Root in Base, Power in Base

Since, $log_{b^ {\frac{1}{n}}}x^m$ and $log_{b^m}x^{ \frac{1}{n}}$

$=> \frac{logx^m}{logb^{1/n}} =?= \frac{logx^{1/n}}{logb^m}$ $=> \frac{mlogx}{1/n(logb)} =?= \frac{1/n(logx)}{mlogb}$ $=> \frac{m}{\frac{1}{n}} =?= \frac{ \frac{1}{n}}{m}$ $=> mn \neq \frac{1}{mn}$ Therefore,, $No$ .

We give a counterexample: $b=x=10, n=1, m=2$ . Now $\log_{b^{1/n}} x^m= \log_{10} (100)=2$ and $\log_{b^m} x^{1/n}=\log_{100} 10=\frac{1}{2}$ .

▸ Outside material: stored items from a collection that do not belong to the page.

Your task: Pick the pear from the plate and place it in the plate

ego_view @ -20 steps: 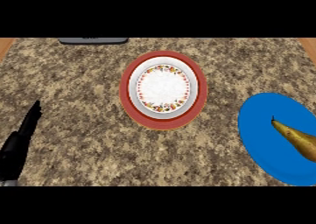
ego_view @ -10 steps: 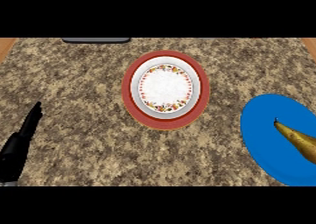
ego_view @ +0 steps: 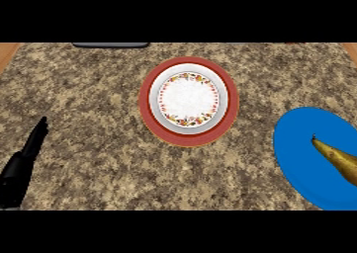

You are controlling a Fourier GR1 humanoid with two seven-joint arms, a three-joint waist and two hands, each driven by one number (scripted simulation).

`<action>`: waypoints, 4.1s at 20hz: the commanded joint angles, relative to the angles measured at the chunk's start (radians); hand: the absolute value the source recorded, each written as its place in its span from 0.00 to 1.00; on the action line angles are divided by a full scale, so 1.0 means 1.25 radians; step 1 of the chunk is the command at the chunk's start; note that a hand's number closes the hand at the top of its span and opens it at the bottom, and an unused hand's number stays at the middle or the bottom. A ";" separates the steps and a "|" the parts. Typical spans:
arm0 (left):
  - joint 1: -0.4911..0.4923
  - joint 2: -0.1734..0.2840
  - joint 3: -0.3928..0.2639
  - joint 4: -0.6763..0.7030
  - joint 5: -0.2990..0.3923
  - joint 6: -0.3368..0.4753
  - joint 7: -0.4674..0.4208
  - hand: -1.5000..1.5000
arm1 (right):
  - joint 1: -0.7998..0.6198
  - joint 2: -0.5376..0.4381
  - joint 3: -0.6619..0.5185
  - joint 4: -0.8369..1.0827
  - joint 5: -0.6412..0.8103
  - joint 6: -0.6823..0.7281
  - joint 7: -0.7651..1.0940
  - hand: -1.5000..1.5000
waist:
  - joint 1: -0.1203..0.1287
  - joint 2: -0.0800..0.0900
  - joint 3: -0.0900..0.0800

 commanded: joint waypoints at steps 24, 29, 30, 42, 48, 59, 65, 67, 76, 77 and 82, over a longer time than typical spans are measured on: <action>-0.024 -0.066 0.057 0.012 -0.070 -0.033 0.001 0.50 | -0.203 0.112 0.215 0.305 0.389 -0.075 -0.204 0.00 | -0.010 -0.002 0.000; -0.010 -0.064 0.058 -0.046 -0.079 -0.050 0.044 0.50 | -0.237 0.155 0.238 0.382 0.423 -0.095 -0.211 0.00 | -0.005 -0.001 0.000; 0.011 -0.075 0.064 0.002 -0.090 -0.045 -0.010 0.50 | -0.196 0.138 0.225 0.284 0.407 -0.064 -0.173 0.00 | -0.011 -0.003 -0.001; 0.026 -0.107 0.049 -0.059 -0.110 -0.056 0.023 0.50 | -0.217 0.167 0.236 0.430 0.430 -0.178 -0.340 1.00 | -0.006 -0.002 0.000; -0.046 -0.086 0.051 -0.023 -0.098 -0.091 0.005 0.50 | -0.532 0.215 0.224 0.631 0.527 -0.260 -0.069 1.00 | 0.063 0.019 0.002; -0.040 -0.083 0.065 -0.011 -0.096 -0.095 0.009 0.50 | -0.725 0.225 0.114 0.805 0.536 -0.514 -0.085 1.00 | 0.041 0.013 0.002; -0.028 -0.114 0.051 0.012 -0.119 -0.067 -0.002 0.50 | -0.790 0.232 0.048 0.792 0.473 -0.563 -0.221 1.00 | 0.017 0.007 0.001; 0.015 -0.098 0.063 -0.055 -0.095 -0.090 0.011 0.50 | -0.830 0.252 0.047 0.783 0.463 -0.540 -0.239 1.00 | 0.025 0.003 0.001; -0.069 -0.091 0.097 0.014 -0.107 -0.080 0.052 0.50 | -0.883 0.347 0.068 0.687 0.413 -0.367 -0.255 1.00 | -0.010 -0.003 -0.001; -0.032 -0.090 0.105 0.006 -0.115 -0.069 0.033 0.50 | -0.856 0.353 0.068 0.631 0.395 -0.332 -0.232 1.00 | -0.017 -0.007 -0.001; -0.012 -0.111 0.092 -0.013 -0.110 -0.080 0.018 0.50 | -0.880 0.447 0.097 0.543 0.392 -0.314 -0.089 1.00 | -0.010 -0.006 -0.001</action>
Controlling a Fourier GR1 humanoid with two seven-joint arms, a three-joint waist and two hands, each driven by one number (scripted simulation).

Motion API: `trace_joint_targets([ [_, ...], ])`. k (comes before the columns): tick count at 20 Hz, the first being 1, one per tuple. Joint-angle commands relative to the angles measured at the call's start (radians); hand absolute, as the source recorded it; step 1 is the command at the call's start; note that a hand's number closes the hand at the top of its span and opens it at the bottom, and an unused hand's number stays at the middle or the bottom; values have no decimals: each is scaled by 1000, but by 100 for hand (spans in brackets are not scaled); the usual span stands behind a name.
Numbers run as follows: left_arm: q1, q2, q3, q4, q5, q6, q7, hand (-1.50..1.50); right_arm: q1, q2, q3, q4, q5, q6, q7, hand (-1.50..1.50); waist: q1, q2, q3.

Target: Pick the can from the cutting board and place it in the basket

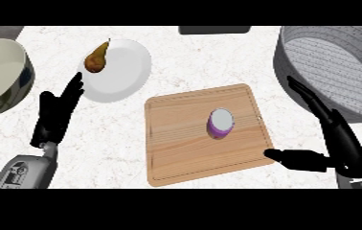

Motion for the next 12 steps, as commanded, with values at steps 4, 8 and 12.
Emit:
trace_joint_targets([
  [4, -1, -10, -2, 22, -5, -12, -20, 0, 57, -279, 31, -245, -49, 321, 307, -150, 10, 3, 3],
  [8, -17, -13, 15, -16, 5, -24, 3, 0, 79, -312, -40, -424, -181, 405, 489, -150, 29, 6, 7],
  [12, -41, -28, 19, -8, -38, -31, 38, 0, 138, -275, -98, -518, -184, 442, 561, -150, 33, 9, 8],
])
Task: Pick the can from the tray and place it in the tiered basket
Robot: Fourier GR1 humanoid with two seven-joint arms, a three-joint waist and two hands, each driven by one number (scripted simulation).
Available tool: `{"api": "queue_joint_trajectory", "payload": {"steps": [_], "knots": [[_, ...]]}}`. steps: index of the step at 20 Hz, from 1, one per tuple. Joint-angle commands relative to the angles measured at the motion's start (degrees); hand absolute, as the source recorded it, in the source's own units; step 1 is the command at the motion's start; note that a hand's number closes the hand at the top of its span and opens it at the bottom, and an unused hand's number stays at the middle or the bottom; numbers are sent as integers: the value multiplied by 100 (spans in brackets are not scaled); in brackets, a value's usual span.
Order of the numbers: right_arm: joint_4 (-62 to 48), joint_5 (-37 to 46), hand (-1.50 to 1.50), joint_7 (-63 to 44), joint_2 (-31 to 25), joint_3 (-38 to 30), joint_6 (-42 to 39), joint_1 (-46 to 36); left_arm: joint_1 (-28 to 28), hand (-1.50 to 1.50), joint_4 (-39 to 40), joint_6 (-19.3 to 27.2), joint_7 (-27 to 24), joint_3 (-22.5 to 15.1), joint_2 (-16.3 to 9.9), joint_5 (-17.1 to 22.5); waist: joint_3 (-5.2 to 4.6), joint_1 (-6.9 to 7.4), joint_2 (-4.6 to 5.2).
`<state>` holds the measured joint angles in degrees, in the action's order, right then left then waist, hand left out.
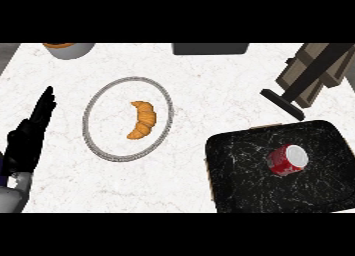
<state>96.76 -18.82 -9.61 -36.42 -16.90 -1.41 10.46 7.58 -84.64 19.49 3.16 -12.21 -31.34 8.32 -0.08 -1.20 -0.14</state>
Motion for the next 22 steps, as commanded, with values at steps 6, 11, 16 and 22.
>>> {"api": "queue_joint_trajectory", "payload": {"steps": [6, 11, 16, 22], "knots": [[690, -60, -150, -1693, -1959, 287, -1534, -368, 262, 0, 212, -135, 78, -26, 144, -73, -6, 171, 39], [751, -162, -150, -2838, -1991, 667, -1589, -1209, 243, 0, 451, -271, -249, 97, 276, -256, 2, 172, 31], [993, 2, -150, -4043, -1713, 1296, -1355, -1662, 234, 0, 173, -406, 3, 277, 236, -238, 3, 187, 20], [1182, -5, -150, -4969, -1460, 1759, -1621, -1995, 240, 0, 589, -500, -271, 399, 445, -421, 3, 141, 15]]}}
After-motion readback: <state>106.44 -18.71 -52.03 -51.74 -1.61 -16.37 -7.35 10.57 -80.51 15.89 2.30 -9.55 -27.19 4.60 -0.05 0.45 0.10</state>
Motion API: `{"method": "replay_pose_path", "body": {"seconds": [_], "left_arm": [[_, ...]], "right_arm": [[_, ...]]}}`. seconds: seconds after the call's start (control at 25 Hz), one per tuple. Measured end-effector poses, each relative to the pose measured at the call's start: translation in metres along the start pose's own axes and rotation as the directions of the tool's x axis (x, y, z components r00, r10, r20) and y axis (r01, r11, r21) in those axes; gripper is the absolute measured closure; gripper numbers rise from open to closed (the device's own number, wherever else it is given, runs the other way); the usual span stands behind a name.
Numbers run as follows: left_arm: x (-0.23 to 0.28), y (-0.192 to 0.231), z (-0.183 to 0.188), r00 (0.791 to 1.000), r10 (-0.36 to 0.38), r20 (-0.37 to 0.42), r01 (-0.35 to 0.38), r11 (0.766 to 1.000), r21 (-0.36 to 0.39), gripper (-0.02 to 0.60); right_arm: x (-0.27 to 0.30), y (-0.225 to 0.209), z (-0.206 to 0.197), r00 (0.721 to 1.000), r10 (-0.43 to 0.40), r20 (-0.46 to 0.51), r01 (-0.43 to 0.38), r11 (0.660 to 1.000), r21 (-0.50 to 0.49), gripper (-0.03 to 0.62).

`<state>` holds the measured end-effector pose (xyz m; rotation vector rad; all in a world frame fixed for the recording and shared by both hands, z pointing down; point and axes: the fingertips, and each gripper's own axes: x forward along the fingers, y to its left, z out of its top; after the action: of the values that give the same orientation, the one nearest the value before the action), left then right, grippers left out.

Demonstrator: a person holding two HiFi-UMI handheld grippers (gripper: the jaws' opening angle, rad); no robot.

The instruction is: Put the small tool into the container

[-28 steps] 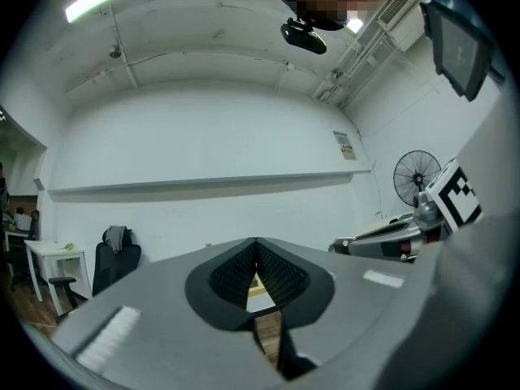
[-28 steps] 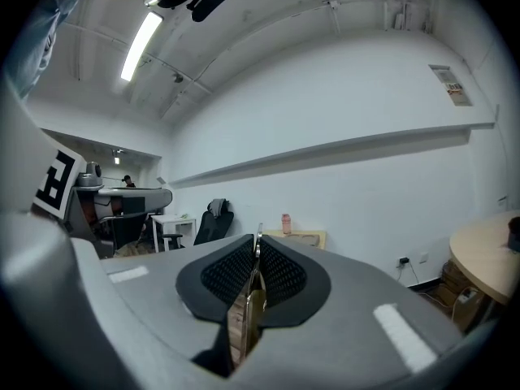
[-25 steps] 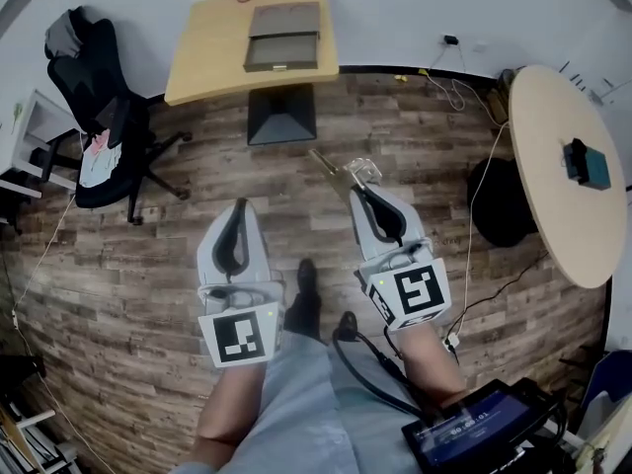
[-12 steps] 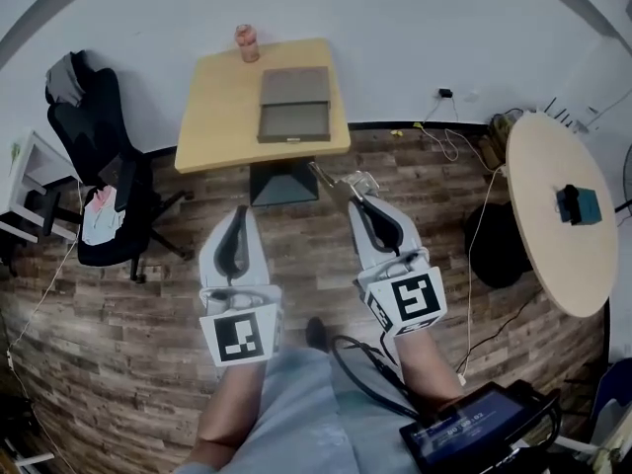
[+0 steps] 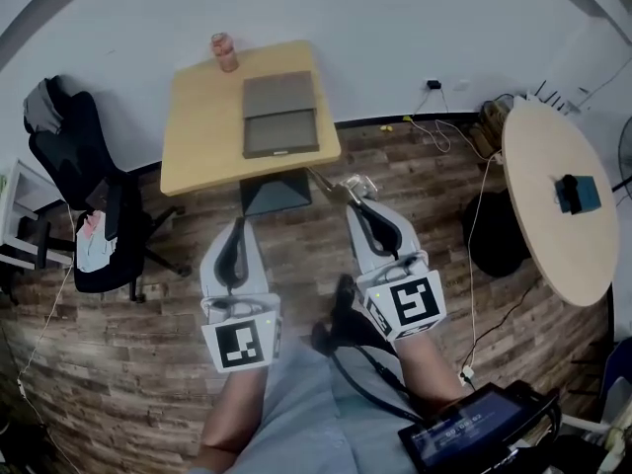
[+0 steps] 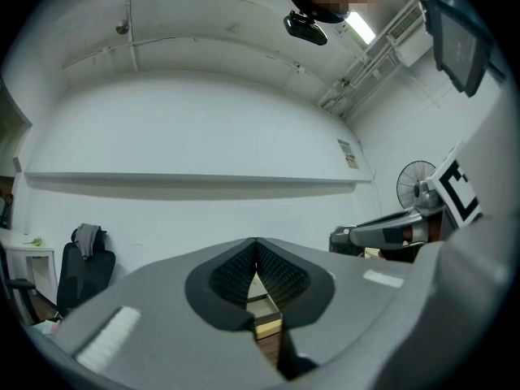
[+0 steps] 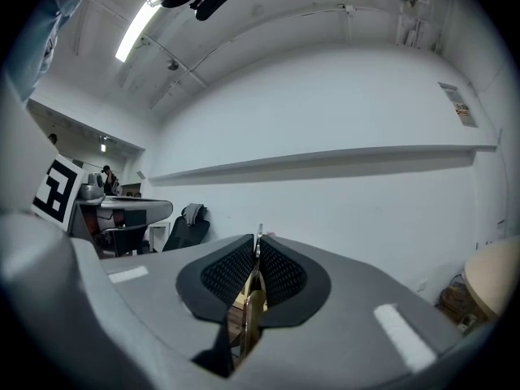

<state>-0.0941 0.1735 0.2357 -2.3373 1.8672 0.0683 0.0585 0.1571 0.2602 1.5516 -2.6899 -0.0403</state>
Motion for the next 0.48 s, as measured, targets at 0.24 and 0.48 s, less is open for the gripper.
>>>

Anything of form : $log_a^x b^y$ can be written as: $\frac {y}{x}$ $\log_a b$ . Therefore, $\log_b^\frac {1}{n} x^m$ can be written as: $m \times n$ $\log_b x$ and $log_b^m x^\frac {1}{n}$ can be written as: $\frac {1}{m \times n}$ $\log_b x$ . Thus they are not same.(Please ignore errors as I am new to LaTeX code).